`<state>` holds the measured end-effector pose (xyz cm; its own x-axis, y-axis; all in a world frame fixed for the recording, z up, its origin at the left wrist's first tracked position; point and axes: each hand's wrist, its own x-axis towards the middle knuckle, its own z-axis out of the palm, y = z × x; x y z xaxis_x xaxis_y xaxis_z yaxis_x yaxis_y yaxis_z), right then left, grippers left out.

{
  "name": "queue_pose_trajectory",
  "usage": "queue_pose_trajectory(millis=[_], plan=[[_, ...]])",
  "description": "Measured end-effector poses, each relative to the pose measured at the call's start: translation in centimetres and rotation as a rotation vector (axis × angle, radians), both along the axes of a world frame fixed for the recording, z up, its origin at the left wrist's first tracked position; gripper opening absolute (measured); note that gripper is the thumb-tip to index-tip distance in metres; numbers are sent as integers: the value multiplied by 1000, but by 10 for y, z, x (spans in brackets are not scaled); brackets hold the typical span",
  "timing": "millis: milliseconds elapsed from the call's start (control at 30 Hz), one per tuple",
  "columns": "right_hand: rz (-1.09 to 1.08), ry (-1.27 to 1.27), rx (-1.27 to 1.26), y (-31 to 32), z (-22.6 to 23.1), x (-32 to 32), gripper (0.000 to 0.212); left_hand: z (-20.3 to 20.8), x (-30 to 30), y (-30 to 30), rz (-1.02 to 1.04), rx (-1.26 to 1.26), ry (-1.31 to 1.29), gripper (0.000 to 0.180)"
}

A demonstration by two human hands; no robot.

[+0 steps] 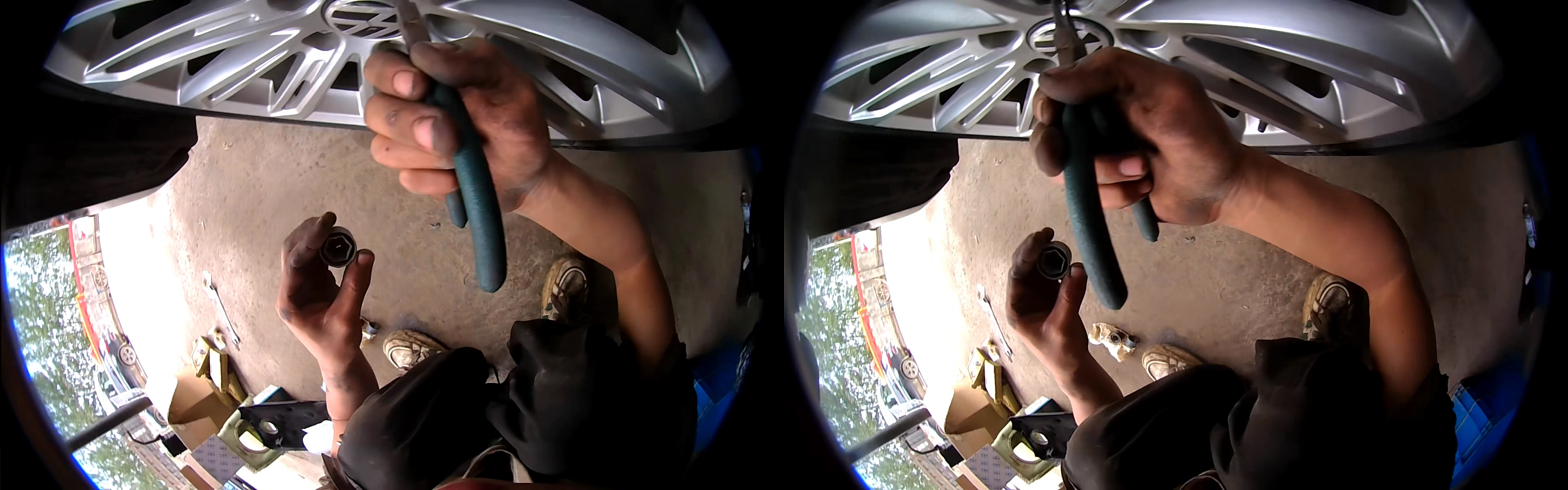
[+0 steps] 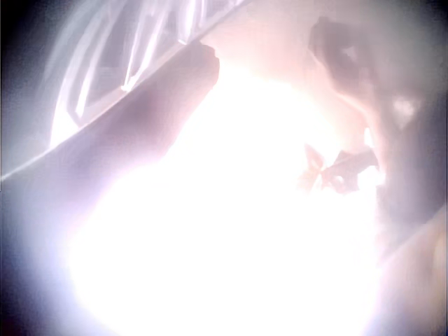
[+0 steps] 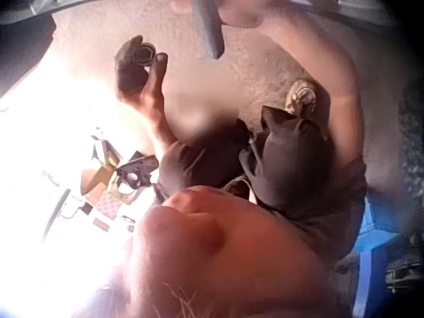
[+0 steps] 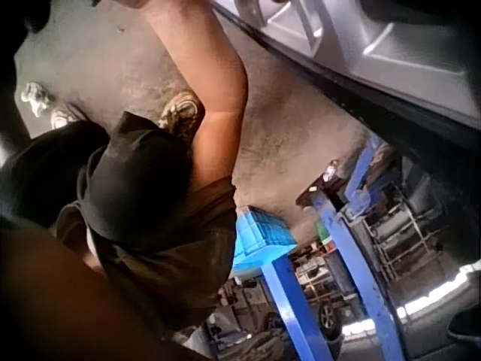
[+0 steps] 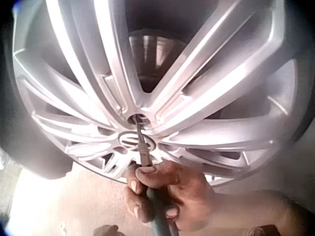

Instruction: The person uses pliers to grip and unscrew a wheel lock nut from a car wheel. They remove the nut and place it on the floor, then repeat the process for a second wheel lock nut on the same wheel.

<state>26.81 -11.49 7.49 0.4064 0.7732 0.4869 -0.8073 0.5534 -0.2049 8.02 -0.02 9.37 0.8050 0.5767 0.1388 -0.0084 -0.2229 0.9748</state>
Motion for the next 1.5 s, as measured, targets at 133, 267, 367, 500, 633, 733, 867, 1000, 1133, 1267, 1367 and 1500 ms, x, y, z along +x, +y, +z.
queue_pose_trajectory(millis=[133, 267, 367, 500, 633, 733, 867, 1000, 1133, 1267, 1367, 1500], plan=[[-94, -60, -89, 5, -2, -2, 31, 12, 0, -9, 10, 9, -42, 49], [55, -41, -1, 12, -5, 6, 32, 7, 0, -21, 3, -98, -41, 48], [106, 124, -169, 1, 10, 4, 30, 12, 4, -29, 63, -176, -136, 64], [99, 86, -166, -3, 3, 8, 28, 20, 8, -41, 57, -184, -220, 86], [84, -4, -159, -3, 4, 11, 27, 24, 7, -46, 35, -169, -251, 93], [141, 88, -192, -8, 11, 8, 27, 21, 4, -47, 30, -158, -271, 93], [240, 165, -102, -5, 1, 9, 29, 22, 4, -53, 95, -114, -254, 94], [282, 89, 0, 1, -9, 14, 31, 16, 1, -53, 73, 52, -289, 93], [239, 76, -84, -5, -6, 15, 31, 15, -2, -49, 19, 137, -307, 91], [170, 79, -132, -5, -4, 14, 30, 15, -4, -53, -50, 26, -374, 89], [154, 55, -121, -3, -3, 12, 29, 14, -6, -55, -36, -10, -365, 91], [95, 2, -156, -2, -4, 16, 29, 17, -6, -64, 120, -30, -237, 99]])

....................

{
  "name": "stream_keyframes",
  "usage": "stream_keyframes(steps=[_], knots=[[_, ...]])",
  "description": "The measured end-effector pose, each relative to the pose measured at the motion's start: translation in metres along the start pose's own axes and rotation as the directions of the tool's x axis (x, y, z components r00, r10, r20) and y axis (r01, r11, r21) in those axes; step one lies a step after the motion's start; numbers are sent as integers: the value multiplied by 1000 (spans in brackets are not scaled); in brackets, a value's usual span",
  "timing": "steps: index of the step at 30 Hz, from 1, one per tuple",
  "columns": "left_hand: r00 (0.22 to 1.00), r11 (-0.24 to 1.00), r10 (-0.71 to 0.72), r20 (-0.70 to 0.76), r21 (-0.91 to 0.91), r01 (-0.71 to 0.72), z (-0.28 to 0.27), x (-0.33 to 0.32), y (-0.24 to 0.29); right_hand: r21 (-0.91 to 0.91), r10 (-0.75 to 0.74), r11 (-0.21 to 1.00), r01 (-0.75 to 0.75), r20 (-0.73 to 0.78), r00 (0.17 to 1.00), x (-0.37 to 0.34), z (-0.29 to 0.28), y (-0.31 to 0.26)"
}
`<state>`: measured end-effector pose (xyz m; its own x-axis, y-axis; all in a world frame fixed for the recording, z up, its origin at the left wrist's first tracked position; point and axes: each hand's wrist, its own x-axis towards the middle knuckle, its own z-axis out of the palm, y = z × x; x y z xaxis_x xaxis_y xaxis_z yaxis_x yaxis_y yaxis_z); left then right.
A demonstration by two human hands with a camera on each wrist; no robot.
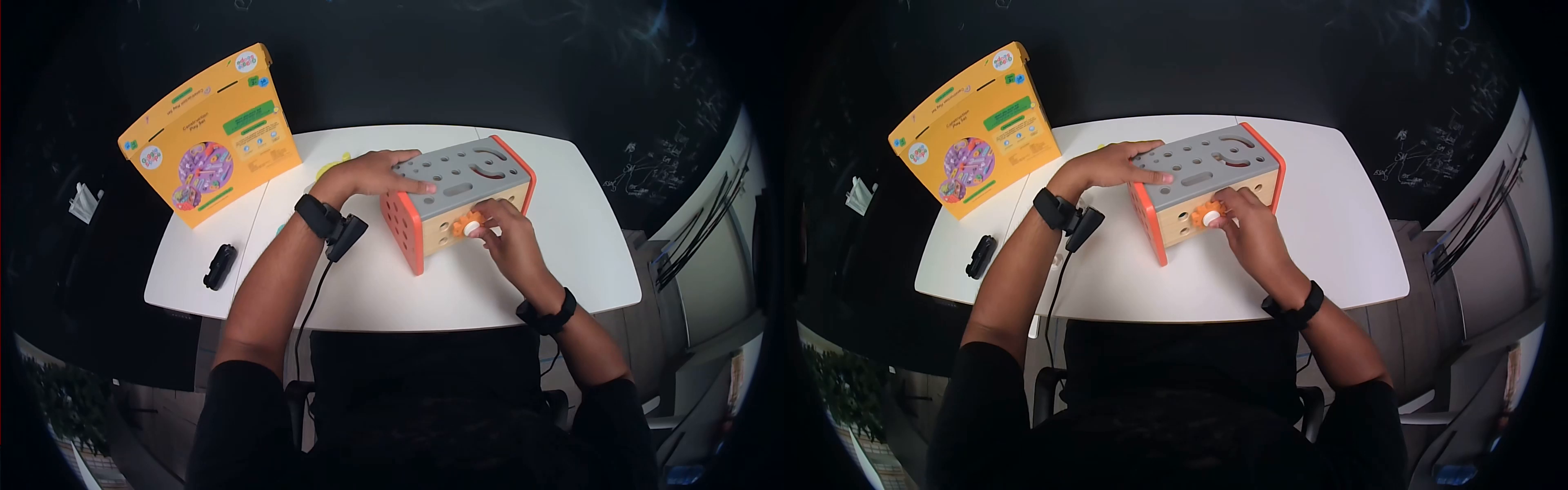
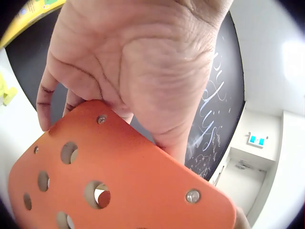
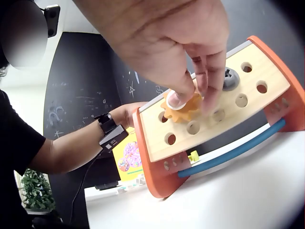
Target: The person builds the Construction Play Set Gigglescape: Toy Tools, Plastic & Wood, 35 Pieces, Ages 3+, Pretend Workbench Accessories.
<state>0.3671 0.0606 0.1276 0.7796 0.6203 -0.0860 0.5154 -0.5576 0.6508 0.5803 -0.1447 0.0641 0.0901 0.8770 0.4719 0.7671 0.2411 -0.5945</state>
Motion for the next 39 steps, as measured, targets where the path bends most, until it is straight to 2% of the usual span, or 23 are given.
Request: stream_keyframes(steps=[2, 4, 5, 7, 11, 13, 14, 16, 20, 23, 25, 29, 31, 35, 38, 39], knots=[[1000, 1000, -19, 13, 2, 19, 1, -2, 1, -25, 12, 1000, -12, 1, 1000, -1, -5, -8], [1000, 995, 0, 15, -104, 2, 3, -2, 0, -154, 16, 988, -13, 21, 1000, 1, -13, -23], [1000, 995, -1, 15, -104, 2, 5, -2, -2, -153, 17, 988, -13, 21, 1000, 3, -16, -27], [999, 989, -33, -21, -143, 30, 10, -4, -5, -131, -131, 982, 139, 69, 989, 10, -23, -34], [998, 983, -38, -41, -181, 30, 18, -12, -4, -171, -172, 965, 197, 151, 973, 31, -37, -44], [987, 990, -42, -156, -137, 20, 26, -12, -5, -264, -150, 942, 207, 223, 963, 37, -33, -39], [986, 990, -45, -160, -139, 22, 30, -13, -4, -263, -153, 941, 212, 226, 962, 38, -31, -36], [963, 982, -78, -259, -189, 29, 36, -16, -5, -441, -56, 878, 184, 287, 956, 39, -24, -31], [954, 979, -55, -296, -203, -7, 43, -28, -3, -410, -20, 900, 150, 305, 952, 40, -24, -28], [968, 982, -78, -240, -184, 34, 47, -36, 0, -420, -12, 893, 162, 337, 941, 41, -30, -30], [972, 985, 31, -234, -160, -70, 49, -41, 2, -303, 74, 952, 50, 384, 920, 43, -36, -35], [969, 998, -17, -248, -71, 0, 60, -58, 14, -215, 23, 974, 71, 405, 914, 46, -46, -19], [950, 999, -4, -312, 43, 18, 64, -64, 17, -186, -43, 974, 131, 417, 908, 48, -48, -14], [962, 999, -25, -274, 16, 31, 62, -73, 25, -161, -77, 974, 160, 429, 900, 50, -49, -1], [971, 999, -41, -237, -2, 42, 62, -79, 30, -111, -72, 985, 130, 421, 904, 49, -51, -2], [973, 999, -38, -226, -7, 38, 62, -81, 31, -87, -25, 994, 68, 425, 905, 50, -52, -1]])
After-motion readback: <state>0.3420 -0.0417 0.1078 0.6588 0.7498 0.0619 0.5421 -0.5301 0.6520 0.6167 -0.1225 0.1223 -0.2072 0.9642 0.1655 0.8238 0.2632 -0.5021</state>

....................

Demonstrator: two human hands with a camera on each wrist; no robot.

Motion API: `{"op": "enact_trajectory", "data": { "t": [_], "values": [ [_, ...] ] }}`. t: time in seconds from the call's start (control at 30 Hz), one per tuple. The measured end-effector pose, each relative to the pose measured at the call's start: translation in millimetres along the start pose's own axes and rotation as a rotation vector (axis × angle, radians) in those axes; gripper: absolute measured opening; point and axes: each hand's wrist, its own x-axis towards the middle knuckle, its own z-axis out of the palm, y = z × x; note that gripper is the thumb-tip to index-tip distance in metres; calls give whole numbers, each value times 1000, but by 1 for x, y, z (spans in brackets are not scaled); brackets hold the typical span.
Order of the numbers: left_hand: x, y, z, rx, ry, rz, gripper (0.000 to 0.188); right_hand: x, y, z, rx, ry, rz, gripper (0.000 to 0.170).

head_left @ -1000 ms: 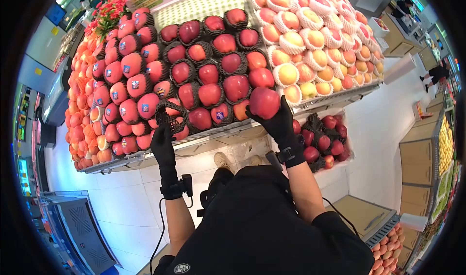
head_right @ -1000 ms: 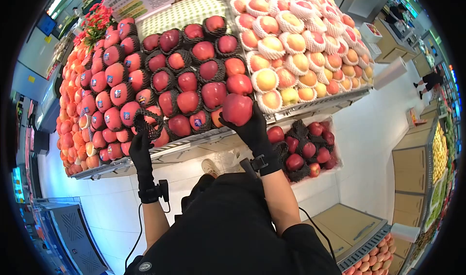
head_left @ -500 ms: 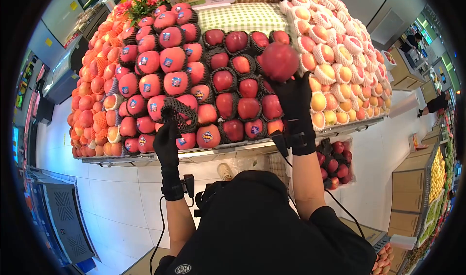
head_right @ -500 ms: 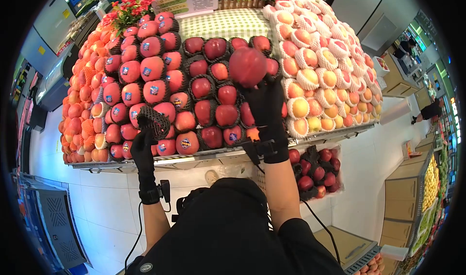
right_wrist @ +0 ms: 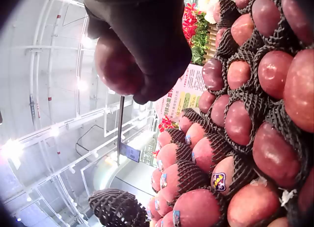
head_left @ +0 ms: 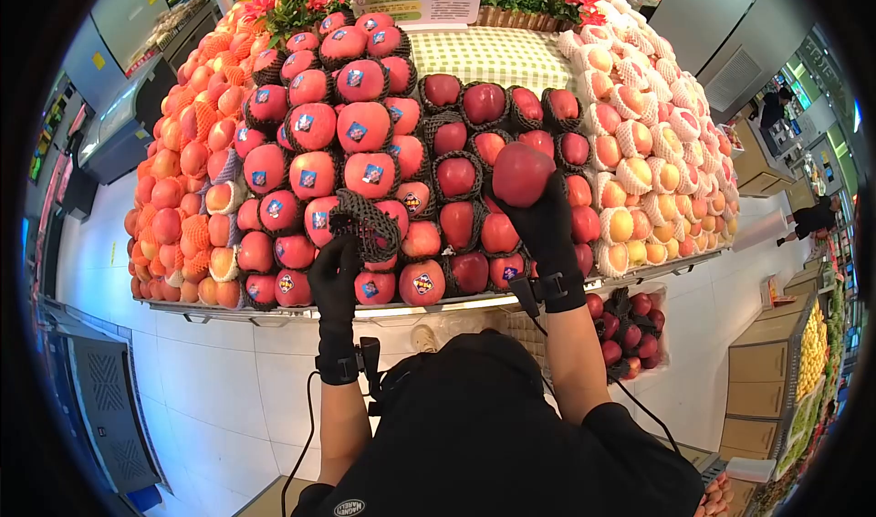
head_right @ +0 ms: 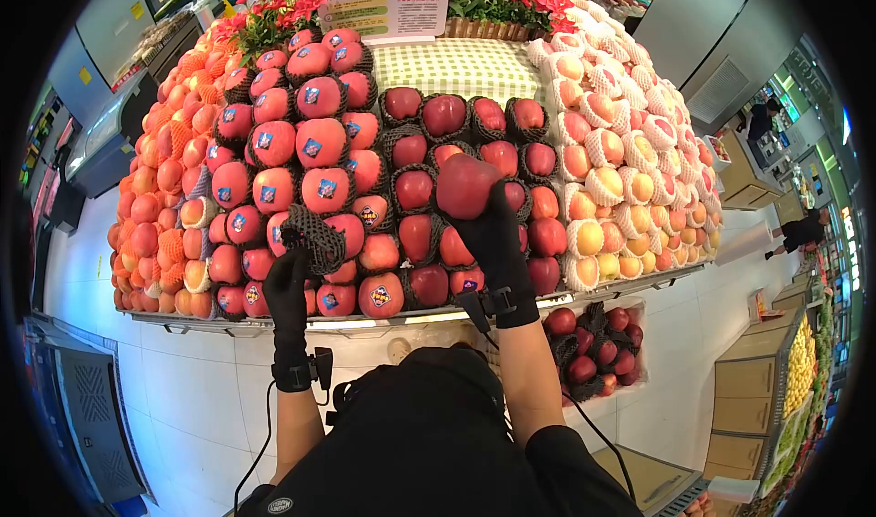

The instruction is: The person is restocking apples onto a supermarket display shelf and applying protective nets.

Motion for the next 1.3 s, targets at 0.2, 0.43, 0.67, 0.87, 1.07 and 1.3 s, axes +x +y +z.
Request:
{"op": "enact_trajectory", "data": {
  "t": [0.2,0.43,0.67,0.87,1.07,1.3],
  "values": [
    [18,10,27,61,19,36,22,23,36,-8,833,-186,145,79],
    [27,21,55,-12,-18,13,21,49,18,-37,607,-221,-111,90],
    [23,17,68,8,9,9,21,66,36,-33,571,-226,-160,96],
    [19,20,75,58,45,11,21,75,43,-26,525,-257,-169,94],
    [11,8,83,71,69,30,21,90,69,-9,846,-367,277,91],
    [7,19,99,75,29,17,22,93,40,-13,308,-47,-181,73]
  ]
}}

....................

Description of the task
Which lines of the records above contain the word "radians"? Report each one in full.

Expected output
  "description": "Measured end-effector poses, each relative to the pose measured at the call's start: translation in centimetres and rotation as a rotation vector (axis × angle, radians), both along the axes of a world frame fixed for the recording, z up, its origin at the left wrist's first tracked position; gripper opening absolute (measured); note that gripper is the thumb-tip to index-tip distance in metres; numbers are sent as integers: the value multiplied by 1000, but by 10 for y, z, x (spans in brackets are not scaled); brackets hold the typical span",
Motion API: `{"op": "enact_trajectory", "data": { "t": [_], "values": [ [_, ...] ] }}`. t: time in seconds from the call's start (control at 30 Hz), one per tuple. The measured end-effector pose, each relative to the pose measured at the call's start: translation in millimetres along the start pose's own axes and rotation as a rotation vector (axis × angle, radians) in those axes; gripper: absolute measured opening; point and axes: each hand's wrist, its own x-axis towards the middle knuckle, its own z-axis out of the palm, y = z × x; note that gripper is the thumb-tip to index-tip distance in metres; calls give whole numbers, each value times 1000, but by 1 for x, y, z (spans in brackets are not scaled); brackets hold the typical span.

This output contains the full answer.